Well until yesterday! When I hear about the
caddy webserver by my friend Ru Singh who over the christmas holidays switched from nginx to caddy. Opening caddy website. It claimed to do the certificate management automatically, including the challenge. I also limed that it was made with golang, because that always means it is easy to install. The golang compiler build all dependencies into the single binary. That is very convenient. The other features and plugins are also cool, but not what I was looking for now.
In the evening when my daughter went to bed, I tried it out. Start my node.js server on a different port and caddy as
reverse proxy forwarding to node.js with the following command:
./caddy reverse-proxy --from tnickel.de --to localhost:9000
That was it, the about 20 lines of log on the console show the certificate challenge was success and the page served. Opening the browser and wow, I got automatically redirected to https. This is impressive and it feels like magic. It just seemed to easy. But chrome told me: The connection is secure.
I personally just added the server to run on
reboot via cronjob. You might want to use systemd or what ever solution your server os prefer. Maybe with docker. The choice is yours.
The download also has a very cool solution. At the download page, you can download the base version. Other than for example with apache or nginx, golang programs do not load dynamic linked libraries when you start the server. Extra modules need to be compiled into the single binary. Yes, when you compile it.
However, at the download page, you can select any of 36 available modules. And the website will compile a binary for you, with the chosen modules, for the needed architecture and operating system.

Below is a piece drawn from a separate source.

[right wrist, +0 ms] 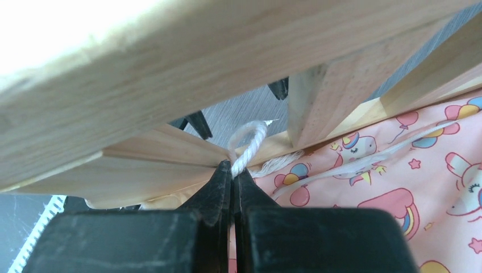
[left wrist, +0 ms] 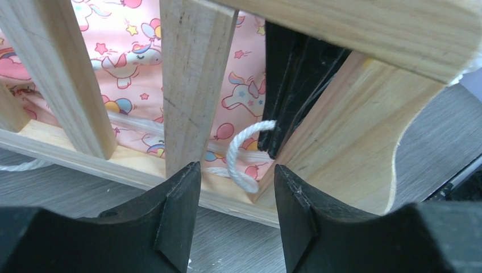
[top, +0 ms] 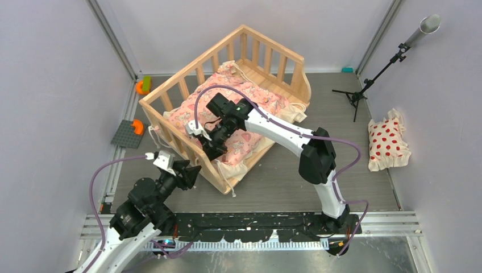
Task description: Set up the pet bed
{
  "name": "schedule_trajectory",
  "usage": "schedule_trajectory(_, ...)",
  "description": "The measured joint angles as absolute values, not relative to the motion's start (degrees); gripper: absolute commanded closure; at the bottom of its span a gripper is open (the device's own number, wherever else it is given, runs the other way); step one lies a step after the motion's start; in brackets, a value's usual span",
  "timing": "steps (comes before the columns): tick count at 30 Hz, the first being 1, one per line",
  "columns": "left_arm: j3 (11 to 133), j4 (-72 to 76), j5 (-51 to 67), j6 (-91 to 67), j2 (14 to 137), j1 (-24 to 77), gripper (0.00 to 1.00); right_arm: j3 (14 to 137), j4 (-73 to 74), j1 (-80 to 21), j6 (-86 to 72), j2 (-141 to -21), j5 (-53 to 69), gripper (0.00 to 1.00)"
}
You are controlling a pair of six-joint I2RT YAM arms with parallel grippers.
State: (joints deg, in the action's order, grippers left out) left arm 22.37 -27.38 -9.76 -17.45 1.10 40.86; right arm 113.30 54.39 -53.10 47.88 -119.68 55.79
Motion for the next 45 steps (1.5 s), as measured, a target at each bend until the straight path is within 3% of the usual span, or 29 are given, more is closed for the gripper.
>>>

This way of providing very customized binaries for download, is ground breaking, and today probably only possible with golang projects.
Caddy can run just with the single command and no other configuration, you can provide a so called
Caddyfile. The Caddyfile is a simple file to make basic configuration easy. Or you can use a json configuration file. But the structure is more complex. The json configuration is good to be generated by other tools.
For my server, I now use a Caddyfile, because it is very simple and I need to configure multiple domains. The documentation for the configuration is very good on the website, including all available properties and useful examples.
Very useful, while configuring and testing the server, you can start the server using
caddy run --watch, with the watch option. When you save the configuration file, the server will load the new configuration, without restart. With this feature, you can quickly do some experiments.